-- DATASET EXCERPT follows --

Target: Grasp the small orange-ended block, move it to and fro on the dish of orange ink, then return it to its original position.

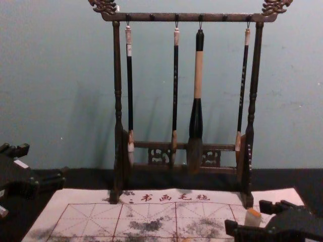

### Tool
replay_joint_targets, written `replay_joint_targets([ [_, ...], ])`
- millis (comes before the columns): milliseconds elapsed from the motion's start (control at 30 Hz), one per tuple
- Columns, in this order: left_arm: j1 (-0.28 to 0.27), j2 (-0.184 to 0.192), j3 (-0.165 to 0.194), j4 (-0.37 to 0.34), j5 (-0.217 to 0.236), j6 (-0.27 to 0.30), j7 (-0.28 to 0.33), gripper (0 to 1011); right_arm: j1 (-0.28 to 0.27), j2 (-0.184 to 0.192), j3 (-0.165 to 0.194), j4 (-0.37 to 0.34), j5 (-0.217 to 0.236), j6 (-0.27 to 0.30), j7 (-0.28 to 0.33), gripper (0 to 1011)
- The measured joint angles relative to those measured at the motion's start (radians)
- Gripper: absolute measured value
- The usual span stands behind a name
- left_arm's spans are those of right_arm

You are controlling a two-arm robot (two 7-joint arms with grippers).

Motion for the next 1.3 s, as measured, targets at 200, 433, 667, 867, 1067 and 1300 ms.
replay_joint_targets([
  [200, 0.000, 0.000, 0.000, 0.000, 0.000, 0.000, 0.000, 1001, -0.002, -0.005, 0.004, 0.002, -0.018, 0.000, 0.014, 1000],
  [433, 0.000, 0.000, 0.000, 0.000, 0.000, 0.000, 0.000, 1001, -0.008, -0.010, 0.010, -0.001, -0.030, 0.002, 0.022, 1000],
  [667, 0.000, 0.000, 0.000, 0.000, 0.000, 0.000, 0.000, 1001, -0.008, -0.009, 0.010, -0.001, -0.030, 0.002, 0.021, 1000],
  [867, 0.000, 0.000, 0.000, 0.000, 0.000, 0.000, 0.000, 1001, -0.007, -0.009, 0.009, -0.001, -0.028, 0.002, 0.020, 1000],
  [1067, 0.000, 0.000, 0.000, 0.000, 0.000, 0.000, 0.000, 1001, -0.007, -0.008, 0.009, -0.001, -0.028, 0.002, 0.019, 1000],
  [1300, 0.000, 0.000, 0.000, 0.000, 0.000, 0.000, 0.000, 1001, -0.006, -0.008, 0.008, -0.001, -0.027, 0.002, 0.019, 912],
])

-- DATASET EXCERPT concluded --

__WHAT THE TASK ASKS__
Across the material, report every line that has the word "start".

__SOLVED EXERCISE__
- millis (comes before the columns): milliseconds elapsed from the motion's start (control at 30 Hz), one per tuple
- The measured joint angles relative to those measured at the motion's start (radians)

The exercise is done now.